In deciding whether the petitioner would have gone to trial absent defense counsel’s deficient performance, the habeas court must consider, among other things, whether counsel’s advice or recommendation would differ if counsel had taken the appropriate steps. See Hill, 474 U.S. at 58-59 (“the determination whether the error ‘prejudiced’ the defendant…will depend on the likelihood that discovery of the evidence would have led counsel to change his recommendation as to the plea”); see also Carraway v. Commissioner, 144 Conn. App. 461, 471-77 (2013), appeal dismissed, 317 Conn. 594 (2015).
Whether the trial would have resulted in an outcome more favorable than that produced by the guilty plea is a relevant consideration only insofar as it bears on what defense counsel’s advice would have been or might have been had counsel taken the appropriate steps. See Carraway v. Commissioner, 144 Conn. App. at 474 (“The prospect of an acquittal, or a more favorable sentence after trial, is clearly relevant in considering whether counsel’s advice with respect to a plea offer would have changed had he not performed deficiently; indeed, it may be the single most important consideration.”)

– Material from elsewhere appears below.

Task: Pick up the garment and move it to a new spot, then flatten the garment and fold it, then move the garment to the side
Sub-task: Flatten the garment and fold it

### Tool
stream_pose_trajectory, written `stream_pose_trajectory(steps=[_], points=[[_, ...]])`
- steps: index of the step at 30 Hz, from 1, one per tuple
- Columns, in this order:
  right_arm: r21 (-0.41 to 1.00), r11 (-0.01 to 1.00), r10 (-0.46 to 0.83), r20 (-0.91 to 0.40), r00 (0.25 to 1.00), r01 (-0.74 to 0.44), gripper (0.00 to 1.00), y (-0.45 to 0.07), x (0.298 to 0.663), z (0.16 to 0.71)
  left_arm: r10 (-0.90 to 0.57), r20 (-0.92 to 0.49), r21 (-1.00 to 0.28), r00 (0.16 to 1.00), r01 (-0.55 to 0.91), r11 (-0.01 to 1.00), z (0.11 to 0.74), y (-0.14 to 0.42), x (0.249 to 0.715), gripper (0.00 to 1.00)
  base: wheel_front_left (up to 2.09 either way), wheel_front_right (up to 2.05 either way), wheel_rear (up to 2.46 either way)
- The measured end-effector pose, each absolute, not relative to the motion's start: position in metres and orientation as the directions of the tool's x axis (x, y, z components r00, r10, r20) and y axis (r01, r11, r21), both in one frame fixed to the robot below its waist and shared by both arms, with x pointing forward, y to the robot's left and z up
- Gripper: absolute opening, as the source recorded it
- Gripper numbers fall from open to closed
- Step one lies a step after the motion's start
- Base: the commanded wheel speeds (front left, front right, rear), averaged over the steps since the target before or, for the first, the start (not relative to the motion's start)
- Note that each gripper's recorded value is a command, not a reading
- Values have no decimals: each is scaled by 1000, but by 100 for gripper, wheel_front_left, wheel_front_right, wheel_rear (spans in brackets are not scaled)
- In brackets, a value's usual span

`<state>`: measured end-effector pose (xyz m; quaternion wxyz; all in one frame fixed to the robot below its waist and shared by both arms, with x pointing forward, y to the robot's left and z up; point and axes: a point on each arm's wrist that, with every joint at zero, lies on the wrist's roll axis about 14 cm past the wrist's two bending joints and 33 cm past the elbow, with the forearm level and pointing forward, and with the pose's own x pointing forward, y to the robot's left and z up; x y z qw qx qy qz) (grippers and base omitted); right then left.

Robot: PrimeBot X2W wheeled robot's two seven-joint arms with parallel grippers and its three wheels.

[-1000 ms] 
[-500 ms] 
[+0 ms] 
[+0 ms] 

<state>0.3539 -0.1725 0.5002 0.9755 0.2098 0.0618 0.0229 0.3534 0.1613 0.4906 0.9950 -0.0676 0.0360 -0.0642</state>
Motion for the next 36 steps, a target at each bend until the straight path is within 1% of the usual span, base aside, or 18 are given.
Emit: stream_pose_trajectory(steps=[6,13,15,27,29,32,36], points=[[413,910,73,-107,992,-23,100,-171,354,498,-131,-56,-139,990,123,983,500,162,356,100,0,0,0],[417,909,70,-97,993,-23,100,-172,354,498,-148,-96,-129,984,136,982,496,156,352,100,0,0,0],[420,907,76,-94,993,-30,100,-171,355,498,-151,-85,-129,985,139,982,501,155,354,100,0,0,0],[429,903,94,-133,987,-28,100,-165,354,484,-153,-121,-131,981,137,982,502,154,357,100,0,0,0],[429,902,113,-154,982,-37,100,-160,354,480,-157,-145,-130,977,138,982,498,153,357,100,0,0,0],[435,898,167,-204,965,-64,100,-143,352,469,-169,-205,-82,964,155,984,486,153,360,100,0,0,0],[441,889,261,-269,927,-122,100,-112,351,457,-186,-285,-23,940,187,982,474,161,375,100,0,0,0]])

What the Petitioner Must Prove
Copas v. Commissioner, supra, 234 Conn. 139, which held that “the petitioner [must] demonstrate that he would not have pleaded guilty, that he would have insisted on going to trial, and that the evidence that had been undiscovered or the defenses he claims should have been introduced were likely to have been successful at trial[,]” (emphasis added) 234 Conn. at 151, was overruled sub silencio in subsequent Connecticut Supreme court cases. See Washington v. Commissioner, 287 Conn. at 835; Crawford v. Commissioner, 285 Conn. at 598. Thus, the likelihood of success at trial is no longer an element that the habeas petitioner must prove. It is only a consideration insofar as it bears on what counsel’s advice would have been had he or she performed differently. See Carraway, 317 Conn. at 599-600 and n.6; see also Carraway, 144 Conn. App. at 471-77.
A recommendation by defense counsel to plead guilty not preceded by an adequate investigation of the facts and an exploration of the possible defenses constitutes deficient performance under Strickland. See, e.g. Copas, supra, 234 Conn. 139 (counsel deficient because he failed to investigate defendant’s mental illness and to assess viability of mental state defense); cf. Von Moltke v. Gillies, 332 U.S. 708, 721 (1948)(“Prior to trial an accused is entitled to rely upon his counsel to make an independent examination of the facts, circumstances, pleadings and laws involved and then to offer his informed opinion as to what plea should be entered.”).